O agravante, que é filho do devedor, alegou ter adquirido o veículo de boa-fé, sem saber da execução contra o pai. No entanto, a sentença da 2ª Vara do Trabalho de Sete Lagoas já havia julgado improcedentes os embargos de terceiro, afirmando que a transferência visava frustrar a execução. O relator destacou que a transferência de bens entre parentes próximos durante um processo de execução deve ser feita com cautela, e cabe ao adquirente provar a boa-fé.
Quais provas foram consideradas insuficientes?
O relator apontou que o agravante não apresentou documentos essenciais que poderiam comprovar sua boa-fé, como comprovante de pagamento do veículo, IPVA, multas de trânsito, notas fiscais de serviços de manutenção, apólice de seguro ou declaração de imposto de renda. Além disso, o veículo foi encontrado no endereço dos devedores, e a mesma advogada representava o agravante e sua mãe, uma das devedoras.

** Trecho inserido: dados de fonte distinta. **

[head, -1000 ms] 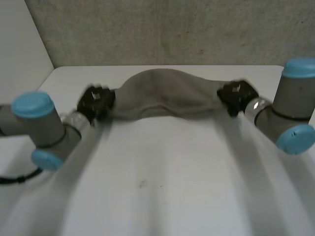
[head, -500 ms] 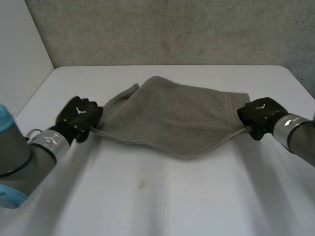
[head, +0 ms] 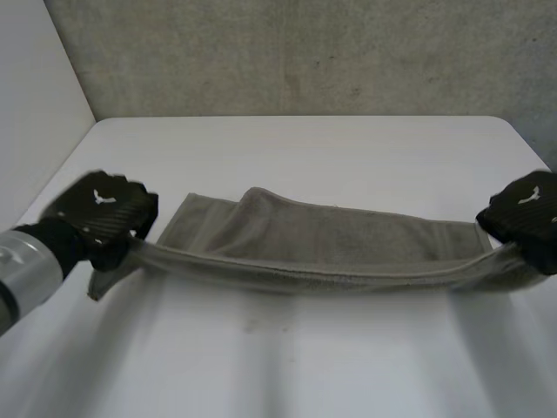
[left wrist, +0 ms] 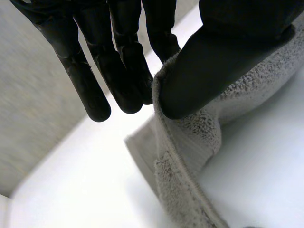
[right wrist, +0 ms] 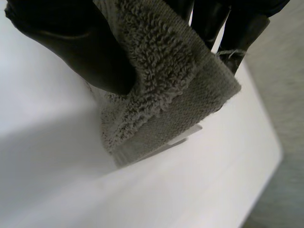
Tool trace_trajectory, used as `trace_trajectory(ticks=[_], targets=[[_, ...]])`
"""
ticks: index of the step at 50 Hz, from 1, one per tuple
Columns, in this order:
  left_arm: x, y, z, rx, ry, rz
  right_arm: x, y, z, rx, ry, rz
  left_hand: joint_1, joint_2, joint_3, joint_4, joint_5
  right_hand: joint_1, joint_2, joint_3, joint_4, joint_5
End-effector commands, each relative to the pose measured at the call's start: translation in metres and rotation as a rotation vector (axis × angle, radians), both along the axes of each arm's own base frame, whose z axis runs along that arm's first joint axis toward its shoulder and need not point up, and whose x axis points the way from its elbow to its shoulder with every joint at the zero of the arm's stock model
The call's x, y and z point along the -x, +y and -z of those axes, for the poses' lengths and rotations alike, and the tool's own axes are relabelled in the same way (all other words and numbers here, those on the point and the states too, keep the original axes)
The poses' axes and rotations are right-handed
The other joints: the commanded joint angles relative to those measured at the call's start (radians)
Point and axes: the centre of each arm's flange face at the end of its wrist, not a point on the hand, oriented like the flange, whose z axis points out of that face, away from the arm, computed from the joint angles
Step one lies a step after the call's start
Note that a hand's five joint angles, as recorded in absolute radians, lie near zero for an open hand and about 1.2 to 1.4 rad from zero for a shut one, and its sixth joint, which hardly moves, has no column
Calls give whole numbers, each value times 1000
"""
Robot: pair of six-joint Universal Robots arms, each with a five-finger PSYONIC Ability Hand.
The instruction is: Fold the towel.
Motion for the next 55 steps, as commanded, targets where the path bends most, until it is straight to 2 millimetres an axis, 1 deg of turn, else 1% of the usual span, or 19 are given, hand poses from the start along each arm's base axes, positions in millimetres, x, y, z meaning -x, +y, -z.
trace_trajectory(ticks=[1, 9, 13, 15, 16, 17, 18, 20, 22, 29, 33, 35, 37, 38, 42, 43, 45, 50, 55], targets=[[9, -38, 65, -192, -56, 15, 0, -34, 55, -179, 52, 34, 200, 178, 179, 178, 191, 61, 60, 71, 59, 52], [23, -100, 75, -108, -82, 47, -22, -84, 75, -113, 81, 32, 200, 178, 179, 178, 191, 61, 60, 71, 59, 52], [31, -146, 49, 87, -38, 30, -44, -138, 37, 210, -50, 58, 200, 178, 179, 178, 191, 61, 60, 71, 59, 52], [45, -183, -2, 306, 97, 22, -53, -156, 13, 352, -136, 68, 200, 178, 179, 178, 191, 61, 60, 71, 59, 52], [45, -183, -3, 307, 97, 22, -60, -170, -11, 489, -226, 73, 200, 178, 179, 178, 191, 61, 60, 71, 59, 52], [48, -196, -33, 416, 181, 18, -65, -181, -39, 631, -321, 73, 200, 178, 179, 178, 191, 61, 60, 71, 59, 52], [48, -197, -33, 417, 182, 18, -65, -181, -39, 633, -322, 73, 200, 178, 179, 178, 191, 61, 60, 71, 59, 52], [52, -211, -92, 626, 358, 23, -68, -189, -63, 759, -408, 68, 200, 178, 179, 178, 191, 61, 60, 71, 59, 52], [51, -213, -115, 718, 431, 20, -70, -192, -97, 949, -529, 54, 200, 178, 179, 178, 191, 61, 60, 71, 59, 52], [41, -210, -165, 966, 626, -53, -75, -170, -101, 920, -557, 81, 200, 178, 179, 178, 191, 61, 60, 71, 59, 52], [40, -210, -116, 783, 568, -92, -74, -160, -70, 748, -501, 97, 200, 178, 179, 178, 191, 61, 60, 71, 59, 52], [40, -210, -116, 782, 568, -92, -73, -155, -48, 639, -466, 106, 200, 178, 179, 178, 191, 61, 60, 71, 59, 52], [38, -201, -60, 586, 504, -129, -73, -152, -32, 564, -443, 114, 200, 178, 179, 178, 191, 61, 60, 71, 59, 52], [38, -201, -59, 585, 504, -129, -72, -148, -15, 492, -419, 118, 200, 178, 179, 178, 191, 61, 60, 71, 59, 52], [32, -175, 16, 349, 425, -151, -73, -135, 41, 313, -369, 91, 200, 178, 179, 178, 191, 61, 60, 71, 59, 52], [32, -175, 16, 349, 425, -151, -73, -135, 41, 313, -368, 91, 200, 178, 179, 178, 191, 61, 60, 71, 59, 52], [26, -154, 60, 220, 359, -167, -74, -129, 62, 257, -355, 73, 200, 178, 179, 178, 191, 61, 60, 71, 59, 52], [18, -126, 105, 112, 223, -173, -71, -111, 129, 125, -293, 52, 200, 178, 179, 178, 191, 61, 60, 71, 59, 52], [15, -103, 127, 70, 103, -148, -64, -99, 148, 83, -265, 66, 200, 178, 179, 178, 191, 61, 60, 71, 59, 52]])
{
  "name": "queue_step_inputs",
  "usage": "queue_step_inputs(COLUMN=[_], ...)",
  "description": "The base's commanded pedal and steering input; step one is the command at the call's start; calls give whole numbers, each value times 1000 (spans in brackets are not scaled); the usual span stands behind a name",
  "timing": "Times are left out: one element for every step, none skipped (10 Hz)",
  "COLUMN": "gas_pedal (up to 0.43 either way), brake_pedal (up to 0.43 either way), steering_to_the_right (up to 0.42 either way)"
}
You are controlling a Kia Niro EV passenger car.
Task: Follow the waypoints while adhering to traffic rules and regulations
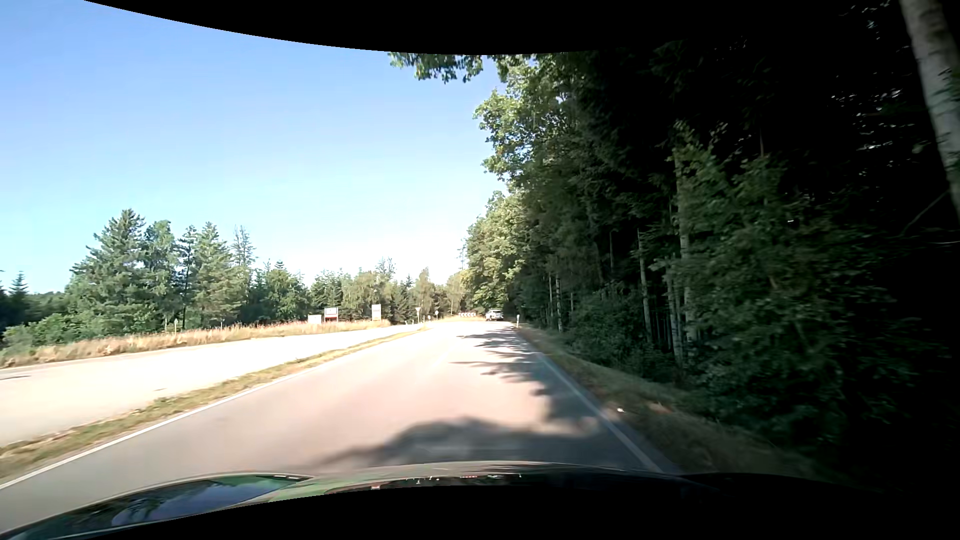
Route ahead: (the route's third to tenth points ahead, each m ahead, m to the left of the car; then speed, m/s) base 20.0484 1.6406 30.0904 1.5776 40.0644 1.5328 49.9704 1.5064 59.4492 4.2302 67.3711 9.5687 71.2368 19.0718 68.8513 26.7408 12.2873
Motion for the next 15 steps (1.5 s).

Qual foi a conclusão do tribunal?
Na conclusão do relator, a presunção de boa-fé do terceiro adquirente, prevista na Súmula 375 do STJ, foi afastada devido ao conjunto de provas e ao contexto apurado. A transferência do veículo foi considerada fraude à execução, conforme o artigo 792, IV, da CLT, que define fraude quando o devedor aliena bens durante um processo em andamento. Os valores devidos no processo foram totalmente pagos, e o processo foi arquivado definitivamente.